(Exercise material Opens)

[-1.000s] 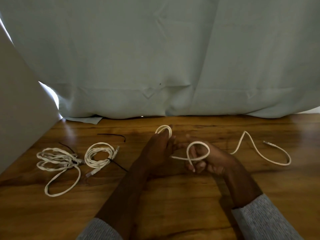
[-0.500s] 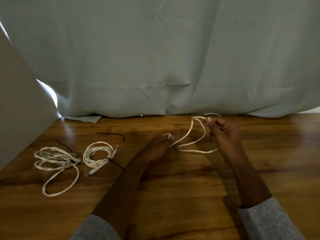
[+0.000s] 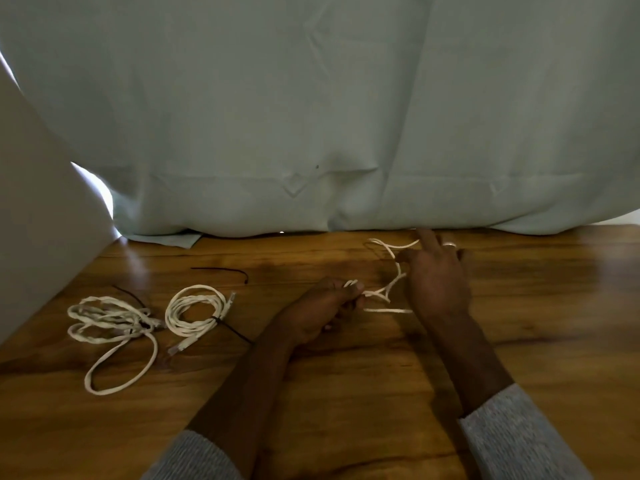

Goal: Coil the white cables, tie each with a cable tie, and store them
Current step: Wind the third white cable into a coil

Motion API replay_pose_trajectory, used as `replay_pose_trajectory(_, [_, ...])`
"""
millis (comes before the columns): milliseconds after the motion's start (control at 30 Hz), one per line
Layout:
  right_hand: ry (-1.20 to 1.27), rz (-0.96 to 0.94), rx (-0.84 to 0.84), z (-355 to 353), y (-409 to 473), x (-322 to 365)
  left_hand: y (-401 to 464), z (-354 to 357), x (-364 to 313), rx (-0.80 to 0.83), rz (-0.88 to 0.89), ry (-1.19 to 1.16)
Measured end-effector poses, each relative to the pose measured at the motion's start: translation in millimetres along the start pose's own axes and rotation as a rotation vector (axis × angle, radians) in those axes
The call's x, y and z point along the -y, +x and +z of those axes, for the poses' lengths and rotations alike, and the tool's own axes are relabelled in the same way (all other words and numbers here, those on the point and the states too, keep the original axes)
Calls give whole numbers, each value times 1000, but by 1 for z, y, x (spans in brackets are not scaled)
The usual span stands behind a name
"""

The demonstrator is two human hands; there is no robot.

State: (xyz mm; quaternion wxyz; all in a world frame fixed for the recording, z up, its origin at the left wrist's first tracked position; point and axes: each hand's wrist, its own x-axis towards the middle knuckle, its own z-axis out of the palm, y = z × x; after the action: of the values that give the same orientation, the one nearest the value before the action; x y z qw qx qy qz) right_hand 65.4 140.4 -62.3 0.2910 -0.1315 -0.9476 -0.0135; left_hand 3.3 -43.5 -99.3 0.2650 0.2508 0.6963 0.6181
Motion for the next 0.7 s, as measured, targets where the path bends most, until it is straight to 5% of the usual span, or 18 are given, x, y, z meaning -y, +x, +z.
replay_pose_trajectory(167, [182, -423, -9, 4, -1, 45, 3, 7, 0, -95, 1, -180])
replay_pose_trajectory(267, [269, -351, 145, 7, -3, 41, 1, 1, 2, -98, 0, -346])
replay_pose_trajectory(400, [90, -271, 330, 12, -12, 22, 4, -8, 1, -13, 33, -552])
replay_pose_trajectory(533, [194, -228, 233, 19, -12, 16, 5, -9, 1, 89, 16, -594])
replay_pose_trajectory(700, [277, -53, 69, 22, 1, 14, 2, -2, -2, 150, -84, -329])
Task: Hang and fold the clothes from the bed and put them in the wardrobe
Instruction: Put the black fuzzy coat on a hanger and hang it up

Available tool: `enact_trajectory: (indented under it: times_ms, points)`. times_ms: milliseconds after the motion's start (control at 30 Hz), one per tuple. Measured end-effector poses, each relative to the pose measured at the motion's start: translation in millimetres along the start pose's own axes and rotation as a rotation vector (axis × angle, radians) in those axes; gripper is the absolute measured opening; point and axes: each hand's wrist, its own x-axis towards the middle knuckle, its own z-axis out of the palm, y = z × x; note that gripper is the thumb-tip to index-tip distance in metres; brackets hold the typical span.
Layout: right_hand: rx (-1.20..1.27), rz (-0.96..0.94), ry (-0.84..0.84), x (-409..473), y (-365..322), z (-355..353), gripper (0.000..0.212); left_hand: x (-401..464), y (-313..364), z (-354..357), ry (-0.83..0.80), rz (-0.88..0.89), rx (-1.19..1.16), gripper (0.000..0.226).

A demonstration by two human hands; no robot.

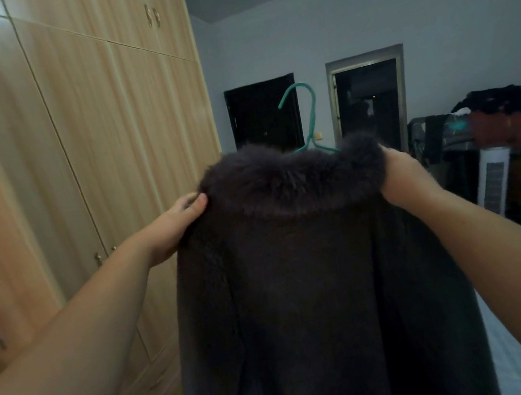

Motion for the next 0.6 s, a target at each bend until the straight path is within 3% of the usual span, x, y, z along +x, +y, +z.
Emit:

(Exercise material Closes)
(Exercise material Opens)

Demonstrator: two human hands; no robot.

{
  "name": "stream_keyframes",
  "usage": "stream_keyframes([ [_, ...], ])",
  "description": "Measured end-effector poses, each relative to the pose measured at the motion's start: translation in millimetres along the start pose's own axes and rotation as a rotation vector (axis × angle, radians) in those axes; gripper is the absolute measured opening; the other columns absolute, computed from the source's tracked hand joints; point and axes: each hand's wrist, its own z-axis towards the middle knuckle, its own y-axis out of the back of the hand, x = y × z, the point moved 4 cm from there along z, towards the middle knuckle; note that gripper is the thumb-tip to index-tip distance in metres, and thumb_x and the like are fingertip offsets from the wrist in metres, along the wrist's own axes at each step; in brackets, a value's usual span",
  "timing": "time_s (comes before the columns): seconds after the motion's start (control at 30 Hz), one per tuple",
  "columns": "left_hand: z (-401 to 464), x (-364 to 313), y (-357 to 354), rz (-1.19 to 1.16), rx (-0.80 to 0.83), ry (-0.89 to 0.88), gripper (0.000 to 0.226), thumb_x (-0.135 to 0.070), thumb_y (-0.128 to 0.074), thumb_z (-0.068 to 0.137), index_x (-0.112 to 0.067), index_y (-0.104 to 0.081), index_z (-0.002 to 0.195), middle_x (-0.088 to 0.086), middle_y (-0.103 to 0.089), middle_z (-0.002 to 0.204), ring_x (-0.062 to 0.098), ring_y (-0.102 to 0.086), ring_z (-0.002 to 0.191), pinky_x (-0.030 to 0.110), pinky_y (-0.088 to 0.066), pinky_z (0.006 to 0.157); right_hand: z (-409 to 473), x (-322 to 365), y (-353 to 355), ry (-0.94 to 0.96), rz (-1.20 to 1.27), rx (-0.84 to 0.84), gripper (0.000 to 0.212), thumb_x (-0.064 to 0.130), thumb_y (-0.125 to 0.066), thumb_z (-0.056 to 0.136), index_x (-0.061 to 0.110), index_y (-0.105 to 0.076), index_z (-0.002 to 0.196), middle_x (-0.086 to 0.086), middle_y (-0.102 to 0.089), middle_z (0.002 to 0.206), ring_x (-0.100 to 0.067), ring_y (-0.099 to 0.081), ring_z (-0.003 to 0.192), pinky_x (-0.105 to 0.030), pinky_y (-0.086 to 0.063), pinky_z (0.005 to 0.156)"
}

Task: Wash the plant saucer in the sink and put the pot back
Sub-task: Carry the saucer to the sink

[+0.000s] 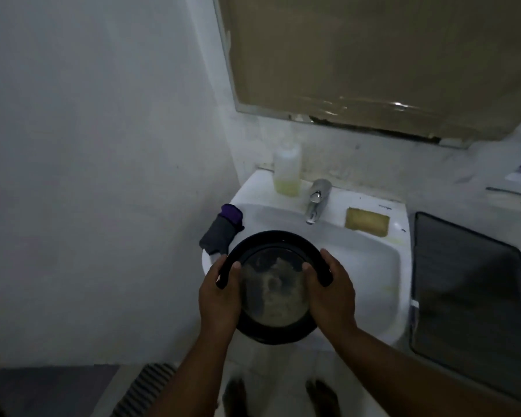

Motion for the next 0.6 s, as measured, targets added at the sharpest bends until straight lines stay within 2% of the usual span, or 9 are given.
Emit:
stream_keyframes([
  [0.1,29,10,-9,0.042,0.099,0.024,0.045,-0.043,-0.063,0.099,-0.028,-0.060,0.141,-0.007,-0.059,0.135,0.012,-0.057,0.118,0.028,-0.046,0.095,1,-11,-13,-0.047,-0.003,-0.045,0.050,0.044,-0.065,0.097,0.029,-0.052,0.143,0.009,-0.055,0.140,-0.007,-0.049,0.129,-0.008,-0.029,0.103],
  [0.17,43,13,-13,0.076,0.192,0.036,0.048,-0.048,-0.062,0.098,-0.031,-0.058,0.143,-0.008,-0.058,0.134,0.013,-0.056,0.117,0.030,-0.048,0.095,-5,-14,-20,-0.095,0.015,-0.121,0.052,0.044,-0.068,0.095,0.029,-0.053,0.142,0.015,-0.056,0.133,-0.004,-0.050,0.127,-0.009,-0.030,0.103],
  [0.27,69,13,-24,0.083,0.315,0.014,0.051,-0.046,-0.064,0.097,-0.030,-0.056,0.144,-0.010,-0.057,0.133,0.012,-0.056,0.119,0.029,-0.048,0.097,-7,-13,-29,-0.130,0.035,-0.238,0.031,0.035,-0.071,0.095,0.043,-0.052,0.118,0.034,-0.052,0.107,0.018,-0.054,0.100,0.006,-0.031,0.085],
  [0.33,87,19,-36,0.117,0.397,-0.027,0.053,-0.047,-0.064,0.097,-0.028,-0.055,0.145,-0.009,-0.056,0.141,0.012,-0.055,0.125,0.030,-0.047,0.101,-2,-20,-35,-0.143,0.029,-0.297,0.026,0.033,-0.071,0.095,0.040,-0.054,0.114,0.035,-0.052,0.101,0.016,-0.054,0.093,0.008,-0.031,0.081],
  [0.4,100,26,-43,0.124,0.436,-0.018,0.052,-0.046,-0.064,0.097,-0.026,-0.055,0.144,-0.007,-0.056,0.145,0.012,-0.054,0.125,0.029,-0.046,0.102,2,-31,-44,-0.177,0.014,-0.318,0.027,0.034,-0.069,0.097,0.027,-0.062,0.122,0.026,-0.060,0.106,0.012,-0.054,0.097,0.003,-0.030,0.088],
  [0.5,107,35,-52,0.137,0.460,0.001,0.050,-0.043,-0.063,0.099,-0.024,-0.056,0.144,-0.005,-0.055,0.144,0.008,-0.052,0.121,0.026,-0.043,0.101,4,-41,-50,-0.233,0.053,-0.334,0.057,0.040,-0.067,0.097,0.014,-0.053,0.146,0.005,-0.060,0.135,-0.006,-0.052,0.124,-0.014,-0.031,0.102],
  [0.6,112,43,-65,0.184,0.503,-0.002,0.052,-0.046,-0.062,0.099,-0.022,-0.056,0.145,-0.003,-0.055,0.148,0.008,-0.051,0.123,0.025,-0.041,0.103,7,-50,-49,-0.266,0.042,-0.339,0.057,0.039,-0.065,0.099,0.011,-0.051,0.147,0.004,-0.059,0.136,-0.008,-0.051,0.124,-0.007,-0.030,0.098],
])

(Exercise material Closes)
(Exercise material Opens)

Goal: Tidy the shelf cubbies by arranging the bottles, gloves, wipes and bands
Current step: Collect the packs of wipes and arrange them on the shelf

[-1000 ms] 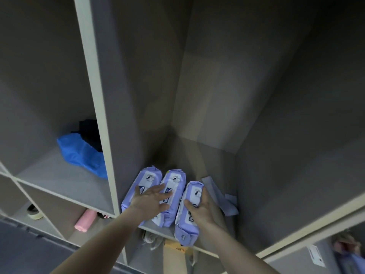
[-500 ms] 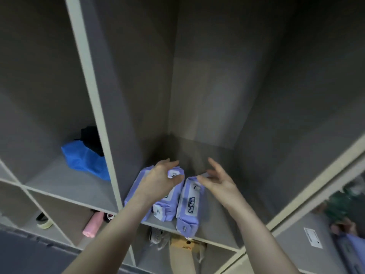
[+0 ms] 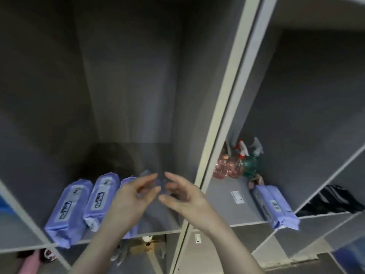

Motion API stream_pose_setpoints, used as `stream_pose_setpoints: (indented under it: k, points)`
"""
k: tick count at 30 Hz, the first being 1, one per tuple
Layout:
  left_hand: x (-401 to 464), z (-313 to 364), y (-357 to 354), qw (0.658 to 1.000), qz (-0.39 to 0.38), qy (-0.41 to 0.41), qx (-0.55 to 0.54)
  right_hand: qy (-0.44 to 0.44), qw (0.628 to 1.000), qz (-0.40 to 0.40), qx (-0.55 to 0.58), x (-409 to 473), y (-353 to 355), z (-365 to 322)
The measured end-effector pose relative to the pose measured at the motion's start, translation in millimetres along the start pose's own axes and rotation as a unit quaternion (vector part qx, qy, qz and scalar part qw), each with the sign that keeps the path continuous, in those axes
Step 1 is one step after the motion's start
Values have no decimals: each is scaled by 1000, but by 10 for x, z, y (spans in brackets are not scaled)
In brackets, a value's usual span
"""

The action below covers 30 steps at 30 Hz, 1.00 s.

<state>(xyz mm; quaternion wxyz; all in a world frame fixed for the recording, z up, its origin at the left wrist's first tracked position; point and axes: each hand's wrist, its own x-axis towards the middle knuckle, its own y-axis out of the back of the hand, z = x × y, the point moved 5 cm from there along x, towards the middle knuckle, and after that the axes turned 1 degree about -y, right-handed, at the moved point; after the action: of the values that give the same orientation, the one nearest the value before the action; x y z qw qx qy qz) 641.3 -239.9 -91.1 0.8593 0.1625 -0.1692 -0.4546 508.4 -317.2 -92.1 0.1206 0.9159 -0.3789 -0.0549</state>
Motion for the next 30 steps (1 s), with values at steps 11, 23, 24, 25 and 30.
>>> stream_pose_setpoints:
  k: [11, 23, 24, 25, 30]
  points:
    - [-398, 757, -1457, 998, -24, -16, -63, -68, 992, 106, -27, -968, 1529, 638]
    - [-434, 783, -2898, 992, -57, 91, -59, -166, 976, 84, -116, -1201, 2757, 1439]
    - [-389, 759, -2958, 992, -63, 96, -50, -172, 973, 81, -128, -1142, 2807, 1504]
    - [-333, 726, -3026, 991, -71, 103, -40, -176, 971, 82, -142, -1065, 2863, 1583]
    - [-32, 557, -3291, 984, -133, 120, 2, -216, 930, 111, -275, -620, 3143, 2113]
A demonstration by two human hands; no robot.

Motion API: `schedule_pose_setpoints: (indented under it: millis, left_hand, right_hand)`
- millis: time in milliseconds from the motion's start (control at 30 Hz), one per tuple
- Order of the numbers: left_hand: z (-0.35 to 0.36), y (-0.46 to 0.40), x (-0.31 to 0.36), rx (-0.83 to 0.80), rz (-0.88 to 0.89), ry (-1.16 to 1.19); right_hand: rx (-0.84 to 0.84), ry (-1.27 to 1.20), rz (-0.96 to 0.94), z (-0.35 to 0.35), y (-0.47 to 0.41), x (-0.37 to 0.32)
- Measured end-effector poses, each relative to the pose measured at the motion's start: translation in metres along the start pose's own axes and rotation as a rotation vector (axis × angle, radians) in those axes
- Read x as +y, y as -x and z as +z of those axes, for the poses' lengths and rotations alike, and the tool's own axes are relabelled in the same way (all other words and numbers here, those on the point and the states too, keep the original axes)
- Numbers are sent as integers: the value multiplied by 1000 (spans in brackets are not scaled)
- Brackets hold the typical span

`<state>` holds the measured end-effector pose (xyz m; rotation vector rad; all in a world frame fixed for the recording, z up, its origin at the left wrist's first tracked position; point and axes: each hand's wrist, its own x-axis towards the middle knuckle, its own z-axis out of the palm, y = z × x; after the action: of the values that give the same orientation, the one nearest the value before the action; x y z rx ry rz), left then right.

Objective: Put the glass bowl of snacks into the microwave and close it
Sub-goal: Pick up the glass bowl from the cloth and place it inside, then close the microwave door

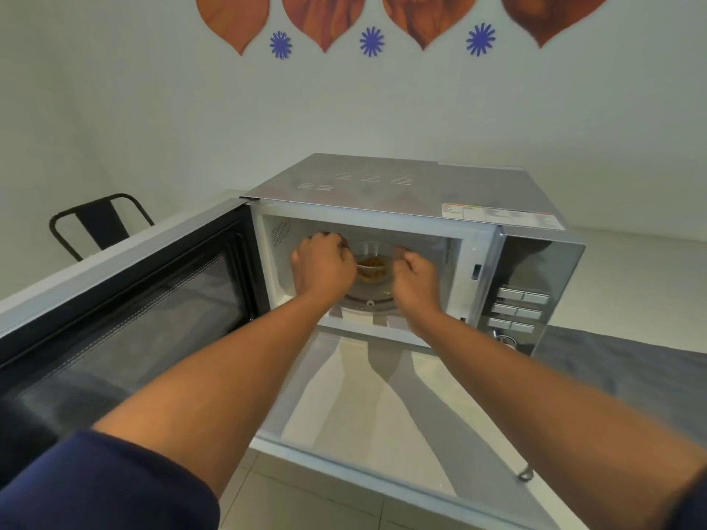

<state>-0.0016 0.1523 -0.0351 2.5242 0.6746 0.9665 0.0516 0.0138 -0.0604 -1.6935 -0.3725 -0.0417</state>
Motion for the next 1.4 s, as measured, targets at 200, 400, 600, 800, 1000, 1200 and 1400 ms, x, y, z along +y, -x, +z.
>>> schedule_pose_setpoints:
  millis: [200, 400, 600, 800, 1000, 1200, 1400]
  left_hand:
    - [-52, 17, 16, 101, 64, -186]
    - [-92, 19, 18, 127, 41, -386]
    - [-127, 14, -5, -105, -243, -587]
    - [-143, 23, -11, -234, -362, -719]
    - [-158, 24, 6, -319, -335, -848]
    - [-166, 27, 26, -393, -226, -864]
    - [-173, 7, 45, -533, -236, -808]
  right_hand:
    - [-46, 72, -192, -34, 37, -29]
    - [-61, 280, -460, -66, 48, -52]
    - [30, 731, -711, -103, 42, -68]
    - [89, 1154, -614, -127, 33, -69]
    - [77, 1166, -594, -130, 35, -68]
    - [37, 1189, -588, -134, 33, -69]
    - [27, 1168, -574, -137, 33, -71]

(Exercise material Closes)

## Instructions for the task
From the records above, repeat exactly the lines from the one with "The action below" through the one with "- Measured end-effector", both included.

## Solution for this task
The action below covers 30 steps at 30 Hz, 1.00 s.

<state>(xyz mm; quaternion wxyz; all in a world frame fixed for the recording, z up, its origin at the left wrist's first tracked position; point and axes: each hand's wrist, its own x-axis towards the middle knuckle, its own y-axis out of the back of the hand, z = x × y, the point moved 5 cm from there along x, towards the middle knuckle, and after that the axes turned 1 degree about -y, right-handed, at the moved point; after the action: of the values that give the same orientation, the one nearest the value before the action; x y z qw qx qy qz) 641.3 -239.9 -91.1 0.8593 0.1625 -0.1692 -0.4546 508.4 -317.2 -92.1 0.1206 0.9159 -0.3789 -0.0549</state>
Motion for the next 30 steps (1 s), with values at steps 11, 23, 24, 25 and 30.
>>> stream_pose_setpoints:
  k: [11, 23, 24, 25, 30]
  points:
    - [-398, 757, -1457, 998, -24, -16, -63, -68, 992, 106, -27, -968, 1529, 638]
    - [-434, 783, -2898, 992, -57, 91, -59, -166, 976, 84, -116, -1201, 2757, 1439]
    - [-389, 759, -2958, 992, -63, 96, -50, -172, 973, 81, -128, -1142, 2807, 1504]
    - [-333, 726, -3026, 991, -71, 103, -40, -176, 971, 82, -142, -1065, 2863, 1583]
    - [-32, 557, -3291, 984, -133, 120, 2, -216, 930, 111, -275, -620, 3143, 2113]
A demonstration by two human hands; no robot.

Motion API: `schedule_pose_setpoints: (indented under it: millis, left_hand, right_hand)`
- millis: time in milliseconds from the motion's start (control at 30 Hz), one per tuple
- Order of the numbers: left_hand: z (-0.35 to 0.36), y (-0.46 to 0.40), x (-0.31 to 0.36), rx (-0.83 to 0.80), rz (-0.88 to 0.89), ry (-1.16 to 1.19); right_hand: rx (-0.84 to 0.84), ry (-1.27 to 1.20), rz (-0.96 to 0.94), z (-0.35 to 0.35), y (-0.47 to 0.41), x (-0.37 to 0.32)
- Measured end-effector poses, each relative to the pose measured at the motion's start: translation in metres along the start pose's own axes and rotation as a rotation vector (axis × angle, radians) in those axes

The work on this exercise has been completed.